Ubiq: A Scalable and Fault-tolerant Log Processing Infrastructure

Alexander Smolyanov
Divy Agrawal
Haifeng Jiang
Manish Bhatia
Monica Chawathe Lenart
Namit Sikka
Navin Melville
Scott Holzer
Shan He
Shivakumar Venkataraman
Tianhao Qiu
Venkatesh Basker
Vinny Ganeshan
Yuri Vasilevski
Workshop on Business Intelligence for the Real Time Enterprise (BIRTE), Springer (2016)

Abstract

Most of today’s Internet applications are data-centric and generate vast amounts of data (typically, in the form of event logs) that needs to be processed and analyzed for detailed reporting, enhancing user experience and increasing monetization. In this paper, we describe the architecture of Ubiq, a geographically distributed framework for processing continuously growing log files in real time with high scalability, high availability and low latency.
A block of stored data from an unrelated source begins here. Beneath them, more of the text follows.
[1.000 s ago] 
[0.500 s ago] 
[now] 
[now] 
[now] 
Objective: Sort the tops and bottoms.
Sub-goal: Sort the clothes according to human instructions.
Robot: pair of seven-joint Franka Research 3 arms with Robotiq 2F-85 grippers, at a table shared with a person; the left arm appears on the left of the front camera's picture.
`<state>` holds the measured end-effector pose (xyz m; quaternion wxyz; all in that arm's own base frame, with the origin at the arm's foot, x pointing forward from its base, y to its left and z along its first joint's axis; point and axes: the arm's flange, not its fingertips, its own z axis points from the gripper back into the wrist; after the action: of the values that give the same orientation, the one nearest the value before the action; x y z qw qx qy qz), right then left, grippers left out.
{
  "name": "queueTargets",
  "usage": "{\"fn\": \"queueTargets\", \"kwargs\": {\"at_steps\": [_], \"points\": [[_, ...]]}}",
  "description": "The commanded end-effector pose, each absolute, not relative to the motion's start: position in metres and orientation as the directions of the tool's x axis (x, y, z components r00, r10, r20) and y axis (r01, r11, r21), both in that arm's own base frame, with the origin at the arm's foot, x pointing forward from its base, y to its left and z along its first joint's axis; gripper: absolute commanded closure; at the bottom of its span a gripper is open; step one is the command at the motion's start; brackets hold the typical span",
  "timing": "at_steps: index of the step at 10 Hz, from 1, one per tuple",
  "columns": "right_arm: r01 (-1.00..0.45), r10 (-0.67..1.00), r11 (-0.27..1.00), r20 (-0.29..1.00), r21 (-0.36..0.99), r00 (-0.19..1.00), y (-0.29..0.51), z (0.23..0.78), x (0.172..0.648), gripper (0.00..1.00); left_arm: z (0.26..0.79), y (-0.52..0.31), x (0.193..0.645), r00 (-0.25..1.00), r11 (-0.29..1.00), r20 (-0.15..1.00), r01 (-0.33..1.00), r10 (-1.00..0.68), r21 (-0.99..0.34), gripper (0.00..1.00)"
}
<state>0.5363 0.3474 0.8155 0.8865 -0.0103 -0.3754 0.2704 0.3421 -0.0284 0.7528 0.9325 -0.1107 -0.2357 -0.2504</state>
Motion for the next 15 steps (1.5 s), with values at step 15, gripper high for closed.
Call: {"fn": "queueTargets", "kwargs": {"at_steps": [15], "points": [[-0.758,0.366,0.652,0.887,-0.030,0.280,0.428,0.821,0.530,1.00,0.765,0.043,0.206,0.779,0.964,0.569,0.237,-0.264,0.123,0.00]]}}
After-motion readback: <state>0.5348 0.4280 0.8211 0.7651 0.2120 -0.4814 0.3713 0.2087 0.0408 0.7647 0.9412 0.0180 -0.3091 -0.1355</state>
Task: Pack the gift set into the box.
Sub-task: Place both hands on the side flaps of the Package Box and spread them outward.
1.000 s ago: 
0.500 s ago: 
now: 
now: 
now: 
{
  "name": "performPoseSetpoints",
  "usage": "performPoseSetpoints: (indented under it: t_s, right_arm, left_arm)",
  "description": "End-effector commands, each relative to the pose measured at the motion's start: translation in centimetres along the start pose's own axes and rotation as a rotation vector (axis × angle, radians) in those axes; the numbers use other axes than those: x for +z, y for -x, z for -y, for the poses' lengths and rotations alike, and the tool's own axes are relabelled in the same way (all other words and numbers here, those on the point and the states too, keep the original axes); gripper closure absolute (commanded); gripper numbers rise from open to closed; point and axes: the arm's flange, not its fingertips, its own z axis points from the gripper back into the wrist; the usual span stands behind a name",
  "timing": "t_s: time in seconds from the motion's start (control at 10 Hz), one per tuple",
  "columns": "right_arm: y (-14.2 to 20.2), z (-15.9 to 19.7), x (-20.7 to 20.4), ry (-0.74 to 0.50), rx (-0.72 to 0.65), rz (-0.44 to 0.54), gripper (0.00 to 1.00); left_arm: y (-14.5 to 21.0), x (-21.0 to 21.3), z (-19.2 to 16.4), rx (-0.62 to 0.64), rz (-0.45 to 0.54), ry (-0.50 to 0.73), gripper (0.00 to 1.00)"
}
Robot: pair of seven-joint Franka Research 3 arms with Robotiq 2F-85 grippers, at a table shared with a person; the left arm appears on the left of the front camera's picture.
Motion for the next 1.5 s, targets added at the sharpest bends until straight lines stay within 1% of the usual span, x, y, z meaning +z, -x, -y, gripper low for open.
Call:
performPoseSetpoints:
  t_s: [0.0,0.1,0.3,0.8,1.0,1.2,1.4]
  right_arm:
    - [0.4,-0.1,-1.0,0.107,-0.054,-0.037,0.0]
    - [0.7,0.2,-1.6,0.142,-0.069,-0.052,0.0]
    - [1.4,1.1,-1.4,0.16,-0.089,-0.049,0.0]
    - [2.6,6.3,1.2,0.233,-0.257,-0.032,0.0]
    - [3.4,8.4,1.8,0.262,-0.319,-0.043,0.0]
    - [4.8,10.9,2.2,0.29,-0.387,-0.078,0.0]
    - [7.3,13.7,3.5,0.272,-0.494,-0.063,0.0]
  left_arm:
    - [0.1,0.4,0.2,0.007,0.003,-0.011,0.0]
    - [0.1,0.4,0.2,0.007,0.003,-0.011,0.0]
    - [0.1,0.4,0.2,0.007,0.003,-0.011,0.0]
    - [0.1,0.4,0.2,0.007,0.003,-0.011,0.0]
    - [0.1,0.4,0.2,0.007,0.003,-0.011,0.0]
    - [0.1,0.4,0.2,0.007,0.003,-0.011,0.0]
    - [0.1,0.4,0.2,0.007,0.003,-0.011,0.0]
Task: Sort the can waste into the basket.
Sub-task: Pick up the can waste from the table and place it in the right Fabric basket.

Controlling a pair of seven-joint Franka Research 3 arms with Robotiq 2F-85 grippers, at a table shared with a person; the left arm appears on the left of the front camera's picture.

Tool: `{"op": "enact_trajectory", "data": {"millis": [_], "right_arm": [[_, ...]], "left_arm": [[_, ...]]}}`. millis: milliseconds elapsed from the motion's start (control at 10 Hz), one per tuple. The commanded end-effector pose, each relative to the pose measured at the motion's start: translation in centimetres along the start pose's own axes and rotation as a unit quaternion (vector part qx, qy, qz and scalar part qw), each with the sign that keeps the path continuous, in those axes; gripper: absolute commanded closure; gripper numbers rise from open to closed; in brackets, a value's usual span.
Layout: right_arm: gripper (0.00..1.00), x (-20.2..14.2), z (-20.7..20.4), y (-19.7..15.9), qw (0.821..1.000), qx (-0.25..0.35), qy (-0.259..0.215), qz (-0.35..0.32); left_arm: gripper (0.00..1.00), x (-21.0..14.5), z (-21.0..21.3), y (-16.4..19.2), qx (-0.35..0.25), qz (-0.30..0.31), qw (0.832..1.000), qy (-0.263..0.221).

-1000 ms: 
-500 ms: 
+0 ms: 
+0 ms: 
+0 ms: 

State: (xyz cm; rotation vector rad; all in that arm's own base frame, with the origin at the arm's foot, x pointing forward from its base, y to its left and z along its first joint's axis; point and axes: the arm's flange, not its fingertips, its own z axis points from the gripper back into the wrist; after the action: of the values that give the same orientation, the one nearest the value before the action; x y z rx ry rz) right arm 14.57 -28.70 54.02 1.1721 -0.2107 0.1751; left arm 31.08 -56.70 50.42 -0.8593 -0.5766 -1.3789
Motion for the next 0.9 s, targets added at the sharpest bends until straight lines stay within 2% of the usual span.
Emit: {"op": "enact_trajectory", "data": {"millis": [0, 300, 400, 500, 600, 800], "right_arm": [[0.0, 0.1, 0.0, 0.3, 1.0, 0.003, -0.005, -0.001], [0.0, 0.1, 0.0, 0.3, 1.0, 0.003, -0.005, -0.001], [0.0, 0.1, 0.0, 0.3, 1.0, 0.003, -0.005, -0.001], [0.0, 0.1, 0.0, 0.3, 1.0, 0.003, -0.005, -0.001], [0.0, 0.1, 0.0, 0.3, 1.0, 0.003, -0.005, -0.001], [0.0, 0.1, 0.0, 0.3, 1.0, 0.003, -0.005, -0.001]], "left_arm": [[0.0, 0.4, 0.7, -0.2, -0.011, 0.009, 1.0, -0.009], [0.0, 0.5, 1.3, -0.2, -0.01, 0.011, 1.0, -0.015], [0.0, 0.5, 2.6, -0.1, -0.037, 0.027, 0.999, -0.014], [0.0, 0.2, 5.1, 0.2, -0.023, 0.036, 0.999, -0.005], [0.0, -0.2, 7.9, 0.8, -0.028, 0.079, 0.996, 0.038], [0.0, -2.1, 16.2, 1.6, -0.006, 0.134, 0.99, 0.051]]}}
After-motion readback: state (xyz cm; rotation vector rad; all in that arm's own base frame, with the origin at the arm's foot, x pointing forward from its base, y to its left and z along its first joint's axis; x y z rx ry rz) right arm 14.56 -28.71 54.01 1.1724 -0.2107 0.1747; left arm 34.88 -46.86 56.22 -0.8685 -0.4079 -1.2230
The Ubiq framework fully tolerates infrastructure degradation and datacenter-level outages without any manual intervention. It also guarantees exactly-once semantics for application pipelines to process logs in the form of event bundles. Ubiq has been in production for Google’s advertising system for many years and has served as a critical log processing framework for hundreds of pipelines. Our production deployment demonstrates linear scalability with machine resources, extremely high availability even with underlying infrastructure failures, and an end-to-end latency of under a minute.